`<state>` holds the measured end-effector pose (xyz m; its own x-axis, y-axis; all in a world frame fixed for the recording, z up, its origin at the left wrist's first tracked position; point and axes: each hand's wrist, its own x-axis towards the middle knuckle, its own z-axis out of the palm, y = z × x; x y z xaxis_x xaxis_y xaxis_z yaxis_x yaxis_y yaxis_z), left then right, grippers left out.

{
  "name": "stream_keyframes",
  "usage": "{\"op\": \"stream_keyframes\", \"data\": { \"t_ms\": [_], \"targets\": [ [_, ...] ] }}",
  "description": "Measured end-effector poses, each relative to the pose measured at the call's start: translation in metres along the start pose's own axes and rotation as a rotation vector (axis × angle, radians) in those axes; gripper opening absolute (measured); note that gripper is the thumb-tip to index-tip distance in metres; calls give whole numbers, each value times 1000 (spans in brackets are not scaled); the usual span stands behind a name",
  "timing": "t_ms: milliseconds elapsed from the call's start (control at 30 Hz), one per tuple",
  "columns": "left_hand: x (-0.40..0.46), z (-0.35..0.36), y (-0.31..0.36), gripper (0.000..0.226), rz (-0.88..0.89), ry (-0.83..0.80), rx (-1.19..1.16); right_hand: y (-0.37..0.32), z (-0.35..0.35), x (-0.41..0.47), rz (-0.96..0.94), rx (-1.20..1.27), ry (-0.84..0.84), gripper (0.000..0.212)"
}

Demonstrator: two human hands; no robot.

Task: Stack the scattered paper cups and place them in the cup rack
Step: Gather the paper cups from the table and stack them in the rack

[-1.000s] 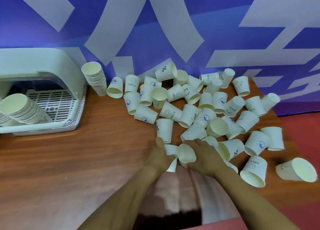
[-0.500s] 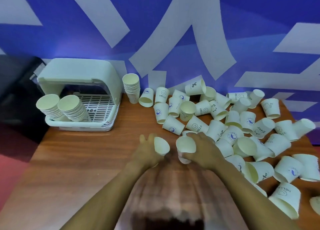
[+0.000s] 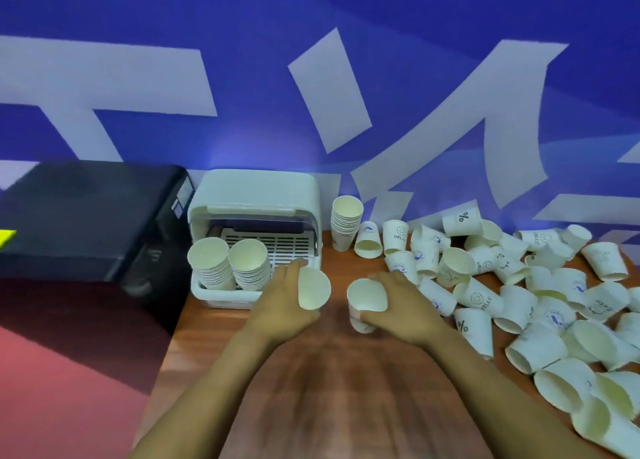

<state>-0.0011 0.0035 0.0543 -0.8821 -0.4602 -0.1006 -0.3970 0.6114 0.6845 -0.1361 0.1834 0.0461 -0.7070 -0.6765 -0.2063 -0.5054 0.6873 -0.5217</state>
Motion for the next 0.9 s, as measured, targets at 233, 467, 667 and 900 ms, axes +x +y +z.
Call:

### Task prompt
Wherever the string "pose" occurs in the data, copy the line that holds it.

### Reply to the exercise
`<state>` holds the measured end-effector pose (xyz m; its own x-axis, y-axis; all in a world frame fixed for the recording, z up, its origin at the left wrist's first tracked position; point and axes: each hand's wrist, its own x-axis towards the middle knuckle, its own z-axis out of the palm, y = z × x; x y z xaxis_x xaxis_y xaxis_z yaxis_x yaxis_y yaxis_z), left then right, grippers left out.
  "description": "Measured end-effector poses, each relative to the pose measured at the call's start: translation in metres along the start pose's own axes and rotation as a rotation vector (axis × angle, radians) in those axes; gripper opening absolute (measured); note that gripper is the thumb-tip to index-tip distance in metres; calls give whole numbers, each value times 1000 (spans in brackets are not scaled); the usual span stands behind a name",

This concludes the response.